# Stored data
>>

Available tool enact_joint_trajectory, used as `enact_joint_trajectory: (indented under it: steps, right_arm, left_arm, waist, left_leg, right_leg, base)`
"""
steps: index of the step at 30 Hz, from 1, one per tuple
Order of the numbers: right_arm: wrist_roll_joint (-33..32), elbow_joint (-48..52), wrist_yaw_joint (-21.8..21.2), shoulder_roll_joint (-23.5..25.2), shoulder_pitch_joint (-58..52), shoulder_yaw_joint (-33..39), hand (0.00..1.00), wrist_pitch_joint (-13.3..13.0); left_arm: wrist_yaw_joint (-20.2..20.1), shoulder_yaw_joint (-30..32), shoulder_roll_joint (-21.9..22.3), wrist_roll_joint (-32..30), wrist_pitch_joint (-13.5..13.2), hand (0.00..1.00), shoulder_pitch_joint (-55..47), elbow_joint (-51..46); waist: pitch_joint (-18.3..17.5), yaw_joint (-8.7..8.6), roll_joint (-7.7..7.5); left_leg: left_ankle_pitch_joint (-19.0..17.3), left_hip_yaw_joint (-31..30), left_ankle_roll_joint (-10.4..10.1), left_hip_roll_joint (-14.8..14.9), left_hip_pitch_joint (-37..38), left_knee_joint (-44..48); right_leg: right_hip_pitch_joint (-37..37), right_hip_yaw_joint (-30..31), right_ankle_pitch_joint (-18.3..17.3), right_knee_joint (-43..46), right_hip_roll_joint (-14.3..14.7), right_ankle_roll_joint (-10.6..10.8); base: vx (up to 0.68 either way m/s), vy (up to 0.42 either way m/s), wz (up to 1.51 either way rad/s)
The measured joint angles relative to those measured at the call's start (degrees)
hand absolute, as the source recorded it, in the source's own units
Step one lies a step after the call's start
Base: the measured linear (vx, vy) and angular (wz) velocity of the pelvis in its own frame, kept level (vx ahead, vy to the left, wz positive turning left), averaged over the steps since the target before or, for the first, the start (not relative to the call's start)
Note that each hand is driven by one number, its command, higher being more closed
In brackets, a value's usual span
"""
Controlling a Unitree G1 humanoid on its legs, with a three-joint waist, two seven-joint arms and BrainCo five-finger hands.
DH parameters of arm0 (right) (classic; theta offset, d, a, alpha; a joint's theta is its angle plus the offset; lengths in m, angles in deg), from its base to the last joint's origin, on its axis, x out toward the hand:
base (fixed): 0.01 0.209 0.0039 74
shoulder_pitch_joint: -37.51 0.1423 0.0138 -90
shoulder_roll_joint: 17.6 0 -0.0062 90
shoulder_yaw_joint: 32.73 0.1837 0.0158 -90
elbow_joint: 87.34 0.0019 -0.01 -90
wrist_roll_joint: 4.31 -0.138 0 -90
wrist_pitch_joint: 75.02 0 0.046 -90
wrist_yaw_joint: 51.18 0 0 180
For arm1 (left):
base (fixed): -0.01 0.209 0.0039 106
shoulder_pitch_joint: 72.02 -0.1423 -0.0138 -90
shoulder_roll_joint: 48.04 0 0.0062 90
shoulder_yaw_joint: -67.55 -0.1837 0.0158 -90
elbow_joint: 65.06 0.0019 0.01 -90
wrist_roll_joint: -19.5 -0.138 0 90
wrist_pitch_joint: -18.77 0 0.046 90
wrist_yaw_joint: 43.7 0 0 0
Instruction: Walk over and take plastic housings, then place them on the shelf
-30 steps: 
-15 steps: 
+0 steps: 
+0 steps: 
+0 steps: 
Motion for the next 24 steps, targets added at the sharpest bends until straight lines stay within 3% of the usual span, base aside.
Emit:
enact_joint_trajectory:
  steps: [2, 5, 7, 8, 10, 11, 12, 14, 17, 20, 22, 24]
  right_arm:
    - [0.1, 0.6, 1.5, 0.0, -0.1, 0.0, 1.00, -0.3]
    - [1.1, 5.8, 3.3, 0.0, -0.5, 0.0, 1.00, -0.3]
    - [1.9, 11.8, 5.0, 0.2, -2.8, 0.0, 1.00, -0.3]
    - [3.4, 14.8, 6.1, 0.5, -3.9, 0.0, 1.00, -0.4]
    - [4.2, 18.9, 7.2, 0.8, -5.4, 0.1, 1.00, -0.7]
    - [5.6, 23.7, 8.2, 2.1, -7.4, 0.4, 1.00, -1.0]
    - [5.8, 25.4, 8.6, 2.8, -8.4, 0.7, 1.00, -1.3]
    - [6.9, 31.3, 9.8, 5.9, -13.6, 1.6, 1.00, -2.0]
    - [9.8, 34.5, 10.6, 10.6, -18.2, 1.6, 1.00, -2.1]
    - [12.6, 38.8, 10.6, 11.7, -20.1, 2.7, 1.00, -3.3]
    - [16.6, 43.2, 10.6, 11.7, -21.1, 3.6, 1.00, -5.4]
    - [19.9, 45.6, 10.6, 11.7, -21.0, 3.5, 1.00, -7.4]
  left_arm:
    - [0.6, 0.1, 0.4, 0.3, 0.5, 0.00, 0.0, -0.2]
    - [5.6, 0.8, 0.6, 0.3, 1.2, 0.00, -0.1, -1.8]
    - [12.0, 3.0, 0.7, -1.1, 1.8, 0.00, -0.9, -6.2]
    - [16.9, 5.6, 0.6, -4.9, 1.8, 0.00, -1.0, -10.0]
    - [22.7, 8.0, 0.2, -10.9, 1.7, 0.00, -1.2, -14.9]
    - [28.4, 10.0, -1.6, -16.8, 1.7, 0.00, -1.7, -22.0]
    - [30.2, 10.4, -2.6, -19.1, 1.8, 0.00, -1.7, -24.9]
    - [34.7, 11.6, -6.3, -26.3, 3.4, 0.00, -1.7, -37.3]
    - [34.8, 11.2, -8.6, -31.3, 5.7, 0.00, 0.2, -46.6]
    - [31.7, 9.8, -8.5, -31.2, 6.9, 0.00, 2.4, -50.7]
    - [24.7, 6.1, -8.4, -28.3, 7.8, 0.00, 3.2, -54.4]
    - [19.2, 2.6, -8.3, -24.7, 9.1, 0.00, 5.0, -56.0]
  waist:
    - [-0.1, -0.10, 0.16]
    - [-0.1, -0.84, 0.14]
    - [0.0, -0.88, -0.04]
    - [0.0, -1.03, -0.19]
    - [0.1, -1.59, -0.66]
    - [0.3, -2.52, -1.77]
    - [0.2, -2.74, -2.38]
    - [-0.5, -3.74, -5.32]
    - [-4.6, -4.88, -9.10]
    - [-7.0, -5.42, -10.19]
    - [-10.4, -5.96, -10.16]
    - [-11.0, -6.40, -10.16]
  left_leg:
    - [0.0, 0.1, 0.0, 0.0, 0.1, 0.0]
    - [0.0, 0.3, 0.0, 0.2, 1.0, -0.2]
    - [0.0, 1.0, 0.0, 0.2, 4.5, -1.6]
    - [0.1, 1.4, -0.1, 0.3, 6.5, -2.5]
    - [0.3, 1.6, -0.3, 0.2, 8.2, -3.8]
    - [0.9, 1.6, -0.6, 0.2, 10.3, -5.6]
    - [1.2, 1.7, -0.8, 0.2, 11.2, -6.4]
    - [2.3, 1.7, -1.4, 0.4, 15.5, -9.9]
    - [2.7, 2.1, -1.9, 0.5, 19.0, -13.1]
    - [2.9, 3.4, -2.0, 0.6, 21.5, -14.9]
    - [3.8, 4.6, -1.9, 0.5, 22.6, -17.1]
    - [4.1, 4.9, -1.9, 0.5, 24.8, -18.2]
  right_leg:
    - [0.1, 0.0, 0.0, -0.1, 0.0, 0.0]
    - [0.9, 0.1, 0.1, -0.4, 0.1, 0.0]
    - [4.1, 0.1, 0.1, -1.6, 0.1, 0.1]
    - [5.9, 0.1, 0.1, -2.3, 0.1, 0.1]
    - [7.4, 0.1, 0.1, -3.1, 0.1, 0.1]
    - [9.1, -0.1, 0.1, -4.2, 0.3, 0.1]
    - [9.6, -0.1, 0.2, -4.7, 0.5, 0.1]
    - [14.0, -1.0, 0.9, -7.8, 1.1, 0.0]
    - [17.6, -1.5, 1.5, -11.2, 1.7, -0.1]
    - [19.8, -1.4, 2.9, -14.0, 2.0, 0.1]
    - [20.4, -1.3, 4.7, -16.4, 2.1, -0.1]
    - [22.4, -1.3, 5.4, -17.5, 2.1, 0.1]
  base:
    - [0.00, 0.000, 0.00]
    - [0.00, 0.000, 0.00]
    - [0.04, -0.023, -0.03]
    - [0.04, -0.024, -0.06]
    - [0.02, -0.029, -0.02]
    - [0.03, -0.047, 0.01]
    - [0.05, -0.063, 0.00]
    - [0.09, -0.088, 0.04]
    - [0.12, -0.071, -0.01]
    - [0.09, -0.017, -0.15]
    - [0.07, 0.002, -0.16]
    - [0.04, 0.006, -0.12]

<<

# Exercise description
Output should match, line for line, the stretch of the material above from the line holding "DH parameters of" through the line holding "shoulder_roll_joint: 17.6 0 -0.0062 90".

# Solution to this exercise
DH parameters of arm0 (right) (classic; theta offset, d, a, alpha; a joint's theta is its angle plus the offset; lengths in m, angles in deg), from its base to the last joint's origin, on its axis, x out toward the hand:
base (fixed): 0.01 0.209 0.0039 74
shoulder_pitch_joint: -37.51 0.1423 0.0138 -90
shoulder_roll_joint: 17.6 0 -0.0062 90

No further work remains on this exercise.